I'm puzzled by a seeming discrepancy between what is displayed in IGV, and what is actually contained in my BAM file. Here is the IGV display:

IGV tracks

The highlighted column is at chr1:1012318. The second read in the pileup aligns with edit distance zero starting at this position. However, here is what this read actually looks like in the BAM file:

HSQ1009_86:8:2105:11117:123998  147     chr1    1012318 0       39S61=  =       1011329 -1050   GGGACTCCGTGGGGGGAGGCGGAGGCTATGGGGACTCCGTGGGGGGAGGCTGAGGCTACGGGGACTCCGTGGGGGGAGGCTGAGGCTACGGGGACTCCGT    #######################################@@;8DDEC@@;7C>@;;:-'CGG@5IIIHHGJGGJJJIJIJJJJJJJJHHHHHFDFFFCCB

As expected, the read has a start alignment position of 1012318. However, if you look at the actual sequence, there are nine bases (GGGACTCCG) which precede what is actually displayed in IGV! I'm confused because I thought the alignment position always marked where the start of the read aligns. Can someone explain what is going on? samtools tview shows the same thing.

• the mapping quality of your alignment is '0'...
• The cigar string (39S61=) says that 39 are bases soft-clipped (see http://www.ncbi.nlm.nih.gov/pmc/articles/PMC2723002/ ), the start position of the sam-record should begin after those 39 bases. I've never seen the '=' in a cigar string, I suppose it is just a match..

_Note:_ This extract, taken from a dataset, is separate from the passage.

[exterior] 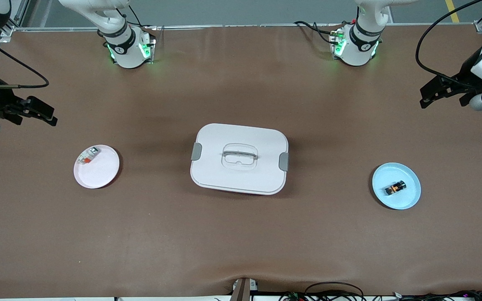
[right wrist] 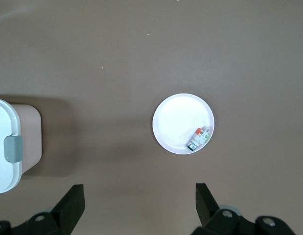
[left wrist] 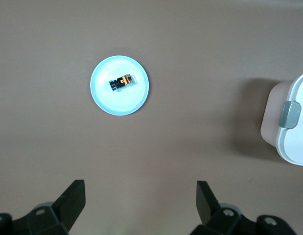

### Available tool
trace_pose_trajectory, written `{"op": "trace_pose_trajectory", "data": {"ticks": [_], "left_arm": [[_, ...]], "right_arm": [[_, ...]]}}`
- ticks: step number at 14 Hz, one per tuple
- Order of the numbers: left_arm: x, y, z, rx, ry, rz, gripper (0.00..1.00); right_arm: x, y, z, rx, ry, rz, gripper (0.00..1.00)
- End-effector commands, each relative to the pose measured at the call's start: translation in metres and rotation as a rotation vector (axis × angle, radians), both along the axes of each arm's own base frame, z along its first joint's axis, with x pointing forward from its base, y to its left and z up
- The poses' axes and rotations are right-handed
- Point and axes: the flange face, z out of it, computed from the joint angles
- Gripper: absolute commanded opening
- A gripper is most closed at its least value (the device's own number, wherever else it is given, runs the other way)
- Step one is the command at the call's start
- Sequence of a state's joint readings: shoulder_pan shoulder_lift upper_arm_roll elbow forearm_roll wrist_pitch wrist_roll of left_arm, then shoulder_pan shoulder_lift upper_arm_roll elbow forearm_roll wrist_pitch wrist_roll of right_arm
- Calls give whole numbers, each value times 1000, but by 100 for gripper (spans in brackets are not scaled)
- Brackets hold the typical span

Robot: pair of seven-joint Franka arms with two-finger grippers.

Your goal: Transfer orange switch to right arm and place

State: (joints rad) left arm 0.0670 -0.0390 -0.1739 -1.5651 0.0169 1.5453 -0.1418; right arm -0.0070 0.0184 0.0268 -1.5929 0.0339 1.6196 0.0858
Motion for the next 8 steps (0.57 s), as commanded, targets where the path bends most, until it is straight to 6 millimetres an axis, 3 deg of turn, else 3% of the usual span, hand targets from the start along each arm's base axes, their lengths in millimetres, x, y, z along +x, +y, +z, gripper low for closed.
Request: {"op": "trace_pose_trajectory", "data": {"ticks": [1, 8], "left_arm": [[-5, 6, 6, 15, 12, -1, 100], [0, 13, 7, 19, 14, 16, 100]], "right_arm": [[4, -2, 12, -7, -21, -7, 100], [6, 10, 18, -18, -40, 17, 100]]}}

Thanks for your reply. I see now my mistake: I was confused because the soft clipping specifies 39 bases to be trimmed, but ostensibly only 9 were being trimmed. What did not notice is that the same TGGGGGGAGGCGG occurs later on in the read, after the soft clipping. Thanks!

P.S. To clear up the points you raised for whoever else might be reading this, the mapper I am using is new and somewhat experimental, so mapq may be incorrect or null. As for the '=' in CIGAR, that is actually to spec, but I think bwa doesn't use it so most people haven't seen it before.